Hello all, I want to start out by thanking all of you for the FAQ and pinned threads, they have been very informative, however, it seems that they are a bit dated now that the new S2DT 80HR box is out.

I just purchased a new S2DT 80HR box the day it was released locally, about 5 days ago. It has been simply amazing thus far! However, it seems that the darn thing is already bumping programs to make room for others - ie I need more space.  I am never home so I love the season pass options so that I can record tons of programs and have a wide selection when I am home. I also want to be able to keep a select few programs for long periods, and I would like tons of room to record long programs - Basketball games for example.

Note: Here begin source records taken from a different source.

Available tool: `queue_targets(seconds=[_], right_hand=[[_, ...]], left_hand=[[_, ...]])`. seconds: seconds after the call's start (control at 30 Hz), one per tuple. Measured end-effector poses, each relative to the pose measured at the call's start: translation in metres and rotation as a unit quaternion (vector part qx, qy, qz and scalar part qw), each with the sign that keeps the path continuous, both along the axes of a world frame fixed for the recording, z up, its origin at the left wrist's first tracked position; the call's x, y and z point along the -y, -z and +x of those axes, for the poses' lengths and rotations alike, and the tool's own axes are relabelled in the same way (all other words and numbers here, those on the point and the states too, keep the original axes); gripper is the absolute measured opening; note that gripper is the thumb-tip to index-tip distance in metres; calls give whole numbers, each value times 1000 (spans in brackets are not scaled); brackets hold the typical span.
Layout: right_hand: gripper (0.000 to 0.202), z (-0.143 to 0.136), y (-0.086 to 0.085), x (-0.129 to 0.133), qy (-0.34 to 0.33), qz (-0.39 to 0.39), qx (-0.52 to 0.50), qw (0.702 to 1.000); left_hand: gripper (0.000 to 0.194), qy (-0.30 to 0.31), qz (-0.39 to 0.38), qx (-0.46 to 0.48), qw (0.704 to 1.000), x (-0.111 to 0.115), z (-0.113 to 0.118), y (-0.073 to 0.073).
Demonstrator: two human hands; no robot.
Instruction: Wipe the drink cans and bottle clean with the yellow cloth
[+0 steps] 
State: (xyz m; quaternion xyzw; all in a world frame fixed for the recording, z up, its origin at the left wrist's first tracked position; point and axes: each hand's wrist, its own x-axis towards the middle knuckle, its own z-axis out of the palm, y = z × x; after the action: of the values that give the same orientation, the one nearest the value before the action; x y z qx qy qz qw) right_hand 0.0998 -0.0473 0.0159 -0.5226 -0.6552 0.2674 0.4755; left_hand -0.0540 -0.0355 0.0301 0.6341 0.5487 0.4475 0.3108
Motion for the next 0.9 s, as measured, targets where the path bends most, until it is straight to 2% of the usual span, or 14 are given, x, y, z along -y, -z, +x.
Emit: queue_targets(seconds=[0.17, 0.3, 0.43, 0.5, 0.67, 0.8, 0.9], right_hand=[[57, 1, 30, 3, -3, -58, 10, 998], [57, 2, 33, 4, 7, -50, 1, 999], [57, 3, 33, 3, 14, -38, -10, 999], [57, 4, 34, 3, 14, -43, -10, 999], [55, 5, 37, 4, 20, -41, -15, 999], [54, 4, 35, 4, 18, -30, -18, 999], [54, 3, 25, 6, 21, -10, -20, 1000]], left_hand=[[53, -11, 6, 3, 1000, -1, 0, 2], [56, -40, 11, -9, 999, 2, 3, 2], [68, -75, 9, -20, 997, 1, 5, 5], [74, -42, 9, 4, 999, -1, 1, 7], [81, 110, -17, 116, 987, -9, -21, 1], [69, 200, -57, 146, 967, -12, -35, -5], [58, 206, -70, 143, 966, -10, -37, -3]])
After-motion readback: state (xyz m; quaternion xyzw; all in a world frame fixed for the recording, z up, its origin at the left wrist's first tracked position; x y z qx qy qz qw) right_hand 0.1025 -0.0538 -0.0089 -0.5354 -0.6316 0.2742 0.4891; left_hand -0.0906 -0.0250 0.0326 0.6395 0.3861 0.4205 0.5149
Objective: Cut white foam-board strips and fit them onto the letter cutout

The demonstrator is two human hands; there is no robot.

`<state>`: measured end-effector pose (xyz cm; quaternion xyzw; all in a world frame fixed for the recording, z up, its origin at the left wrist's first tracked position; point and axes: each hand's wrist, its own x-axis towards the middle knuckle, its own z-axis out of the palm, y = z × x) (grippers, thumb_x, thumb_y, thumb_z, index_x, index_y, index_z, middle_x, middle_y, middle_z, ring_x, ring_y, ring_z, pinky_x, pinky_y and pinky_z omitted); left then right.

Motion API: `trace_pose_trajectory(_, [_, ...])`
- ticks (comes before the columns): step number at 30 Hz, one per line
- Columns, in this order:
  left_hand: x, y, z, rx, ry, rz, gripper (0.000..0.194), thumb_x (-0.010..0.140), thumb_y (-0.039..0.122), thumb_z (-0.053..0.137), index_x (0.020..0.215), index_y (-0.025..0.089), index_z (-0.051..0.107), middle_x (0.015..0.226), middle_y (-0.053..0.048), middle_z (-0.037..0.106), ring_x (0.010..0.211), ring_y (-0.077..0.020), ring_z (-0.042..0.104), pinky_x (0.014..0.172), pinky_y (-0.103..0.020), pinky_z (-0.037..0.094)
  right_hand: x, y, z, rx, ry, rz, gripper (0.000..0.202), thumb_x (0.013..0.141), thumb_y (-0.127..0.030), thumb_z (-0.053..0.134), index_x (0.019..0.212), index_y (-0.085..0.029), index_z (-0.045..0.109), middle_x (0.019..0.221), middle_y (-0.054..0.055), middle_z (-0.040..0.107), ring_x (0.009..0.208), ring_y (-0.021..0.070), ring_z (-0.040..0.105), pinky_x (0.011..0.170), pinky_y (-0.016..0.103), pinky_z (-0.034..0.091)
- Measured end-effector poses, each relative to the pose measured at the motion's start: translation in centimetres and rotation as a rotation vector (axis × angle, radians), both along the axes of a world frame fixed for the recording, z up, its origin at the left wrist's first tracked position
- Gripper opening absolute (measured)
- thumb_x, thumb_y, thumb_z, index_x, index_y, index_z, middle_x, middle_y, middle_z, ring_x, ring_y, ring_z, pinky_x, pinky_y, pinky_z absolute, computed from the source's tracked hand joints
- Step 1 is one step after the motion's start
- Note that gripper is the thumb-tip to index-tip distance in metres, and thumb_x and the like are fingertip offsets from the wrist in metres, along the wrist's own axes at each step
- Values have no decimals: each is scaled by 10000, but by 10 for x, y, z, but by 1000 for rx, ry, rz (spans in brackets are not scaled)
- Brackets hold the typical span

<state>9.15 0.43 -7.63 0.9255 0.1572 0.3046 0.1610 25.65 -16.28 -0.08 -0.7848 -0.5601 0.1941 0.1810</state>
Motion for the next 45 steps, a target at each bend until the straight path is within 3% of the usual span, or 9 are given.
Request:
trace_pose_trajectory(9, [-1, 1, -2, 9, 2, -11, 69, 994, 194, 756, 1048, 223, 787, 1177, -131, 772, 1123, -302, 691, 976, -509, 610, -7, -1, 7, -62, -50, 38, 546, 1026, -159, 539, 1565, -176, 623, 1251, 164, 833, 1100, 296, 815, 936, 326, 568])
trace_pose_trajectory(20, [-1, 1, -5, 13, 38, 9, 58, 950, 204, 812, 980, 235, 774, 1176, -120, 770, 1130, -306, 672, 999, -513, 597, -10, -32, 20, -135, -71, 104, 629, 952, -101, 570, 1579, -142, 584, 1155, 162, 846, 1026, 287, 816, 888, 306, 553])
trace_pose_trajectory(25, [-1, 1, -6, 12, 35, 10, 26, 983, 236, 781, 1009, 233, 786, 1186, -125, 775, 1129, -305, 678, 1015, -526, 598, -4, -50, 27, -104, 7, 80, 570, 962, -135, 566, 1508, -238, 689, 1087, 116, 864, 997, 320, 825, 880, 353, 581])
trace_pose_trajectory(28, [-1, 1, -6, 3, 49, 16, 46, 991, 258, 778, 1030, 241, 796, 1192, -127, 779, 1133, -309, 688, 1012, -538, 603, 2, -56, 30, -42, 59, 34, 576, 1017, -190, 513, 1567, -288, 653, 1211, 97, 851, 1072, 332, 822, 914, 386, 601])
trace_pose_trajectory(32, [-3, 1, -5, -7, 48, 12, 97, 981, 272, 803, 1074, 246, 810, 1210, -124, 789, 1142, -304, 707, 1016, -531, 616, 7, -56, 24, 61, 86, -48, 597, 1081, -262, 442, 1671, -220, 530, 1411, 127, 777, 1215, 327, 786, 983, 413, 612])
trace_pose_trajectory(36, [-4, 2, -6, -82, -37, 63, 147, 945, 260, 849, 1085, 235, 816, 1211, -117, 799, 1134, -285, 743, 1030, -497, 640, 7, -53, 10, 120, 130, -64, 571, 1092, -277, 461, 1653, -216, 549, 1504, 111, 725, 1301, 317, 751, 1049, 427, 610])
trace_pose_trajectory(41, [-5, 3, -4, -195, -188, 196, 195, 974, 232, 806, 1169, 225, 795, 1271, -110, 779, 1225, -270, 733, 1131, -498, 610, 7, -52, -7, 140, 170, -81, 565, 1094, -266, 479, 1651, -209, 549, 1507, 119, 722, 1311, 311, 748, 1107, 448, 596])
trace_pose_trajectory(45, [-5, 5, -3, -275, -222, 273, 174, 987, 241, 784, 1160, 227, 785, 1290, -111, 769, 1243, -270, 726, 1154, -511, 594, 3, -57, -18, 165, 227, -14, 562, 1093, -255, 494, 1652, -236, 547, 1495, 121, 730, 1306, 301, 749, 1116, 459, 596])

I have spent numerous hours looking throught the threads here, the numerous guides, Hinsdale, PTV, WeaKnees, etc.....every TiVo upgrade site and link that Google could possible return to me.

Here is the thing - I would like to upgrade my TiVo S2DT with a 400 -or- 500 GB drive. I would like to do a simply replacement - keeping my old orig drive just in case  

I am very computer savy buy I would like the easiest and best process to upgrade my TiVo - also one with the least amount of risk. As the box is pretty new, I am not concerned at all about saving the programs or settings on the box, I don't mind setting it all up again.

I have looked at things like InstantCake - but it does not appear that InstantCake will support the DT box? 

Would it be a better bet to wait for a little while until the DT boxes are more fully supported by the upgrading community?

Thanks again, any help would be very appreciated.


----------



## rainwater (Sep 21, 2004)

Visit http://tivo.upgrade-instructions.com

Then just follow the instructions for the Tivo 540040. The instructions are fairly simple and easy to follow. I've upgraded my S2 DT and the process only took about 30 minutes total. Of course its faster when you don't have any programs stored yet (except for those initial Tivo demos).


----------



## supasta (May 6, 2006)

Thanks. Those instructions are good for updating the new TCD649080? (I am assuming so)

Yeah, I am not even remotely concerned about the 6 demos it came with, as I have already removed them anyway (they were useless)


----------



## rainwater (Sep 21, 2004)

supasta said:


> Thanks. Those instructions are good for updating the new TCD649080? (I am assuming so)
> 
> Yeah, I am not even remotely concerned about the 6 demos it came with, as I have already removed them anyway (they were useless)


Yes, the instructions are exactly the same for the 649.


----------



## Pfloyd (Apr 10, 2002)

I see there are lots of drives available at great prices. Can anyone tell me how large a drive can go into the S2DT?


----------



## mick66 (Oct 15, 2004)

Pfloyd said:


> I see there are lots of drives available at great prices. Can anyone tell me how large a drive can go into the S2DT?


750GB


----------